> [Task description]: Where does the string "camera" occur in the records? Copy each line that holds it.
======== Records shown ========
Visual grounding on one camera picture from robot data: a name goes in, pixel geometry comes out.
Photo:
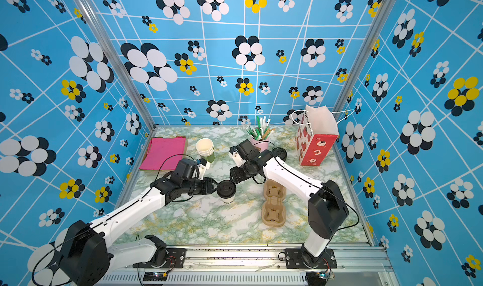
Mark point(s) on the pink straw holder cup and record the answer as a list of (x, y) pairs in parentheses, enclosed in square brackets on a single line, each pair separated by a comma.
[(259, 144)]

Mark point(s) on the red paper gift bag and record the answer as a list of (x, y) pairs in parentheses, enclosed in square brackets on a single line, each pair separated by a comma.
[(317, 132)]

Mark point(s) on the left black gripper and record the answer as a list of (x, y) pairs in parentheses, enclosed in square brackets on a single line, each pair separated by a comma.
[(209, 185)]

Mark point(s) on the black lid stack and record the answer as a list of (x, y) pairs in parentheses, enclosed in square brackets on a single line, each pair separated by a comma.
[(280, 152)]

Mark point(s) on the pink napkin stack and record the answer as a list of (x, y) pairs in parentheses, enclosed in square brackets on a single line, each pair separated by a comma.
[(164, 153)]

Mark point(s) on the stack of paper cups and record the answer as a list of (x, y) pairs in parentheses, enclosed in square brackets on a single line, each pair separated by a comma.
[(206, 150)]

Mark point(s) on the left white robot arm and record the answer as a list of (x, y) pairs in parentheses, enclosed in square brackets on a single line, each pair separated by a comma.
[(88, 252)]

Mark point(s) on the black cup lid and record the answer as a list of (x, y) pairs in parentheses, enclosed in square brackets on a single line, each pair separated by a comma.
[(226, 186)]

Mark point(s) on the white paper cup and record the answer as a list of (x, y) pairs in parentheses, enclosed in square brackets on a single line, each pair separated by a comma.
[(227, 197)]

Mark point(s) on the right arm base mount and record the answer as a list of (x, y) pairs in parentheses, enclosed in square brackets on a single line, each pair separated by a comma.
[(300, 258)]

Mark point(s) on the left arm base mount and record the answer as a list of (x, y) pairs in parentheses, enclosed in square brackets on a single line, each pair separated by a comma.
[(170, 258)]

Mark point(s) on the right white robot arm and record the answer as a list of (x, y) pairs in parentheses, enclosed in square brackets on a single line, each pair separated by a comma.
[(327, 209)]

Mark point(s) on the brown cardboard cup carrier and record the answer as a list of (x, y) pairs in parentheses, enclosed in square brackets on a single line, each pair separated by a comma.
[(273, 209)]

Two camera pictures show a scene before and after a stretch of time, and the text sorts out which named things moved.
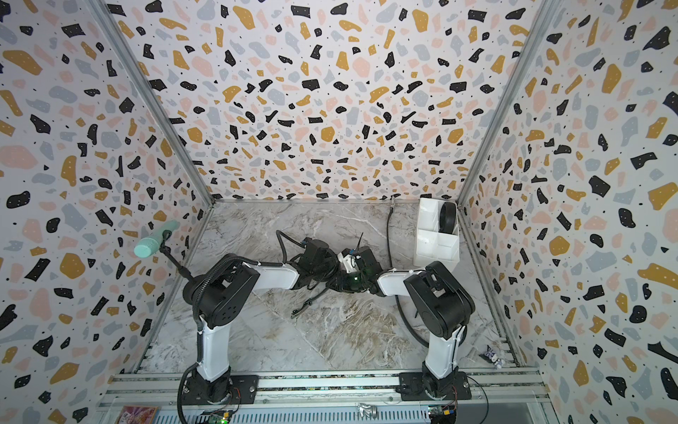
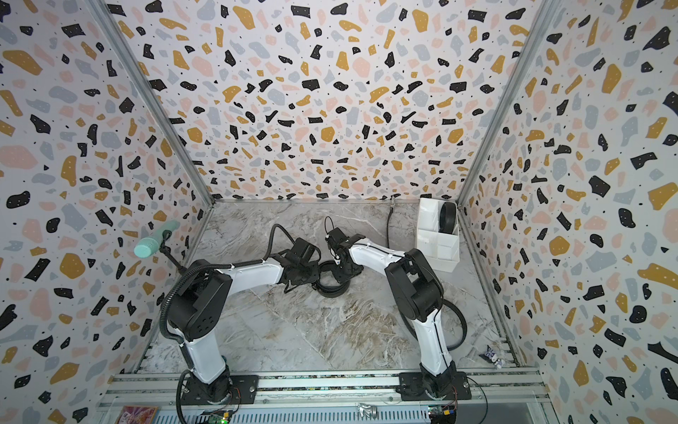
========
> [Response to this task]:
Visual grounding on one camera picture from robot data: a name goes in, pixel geometry comes out.
Two camera pictures show a scene before and after a stretch of time, and the text sorts out which named things moved.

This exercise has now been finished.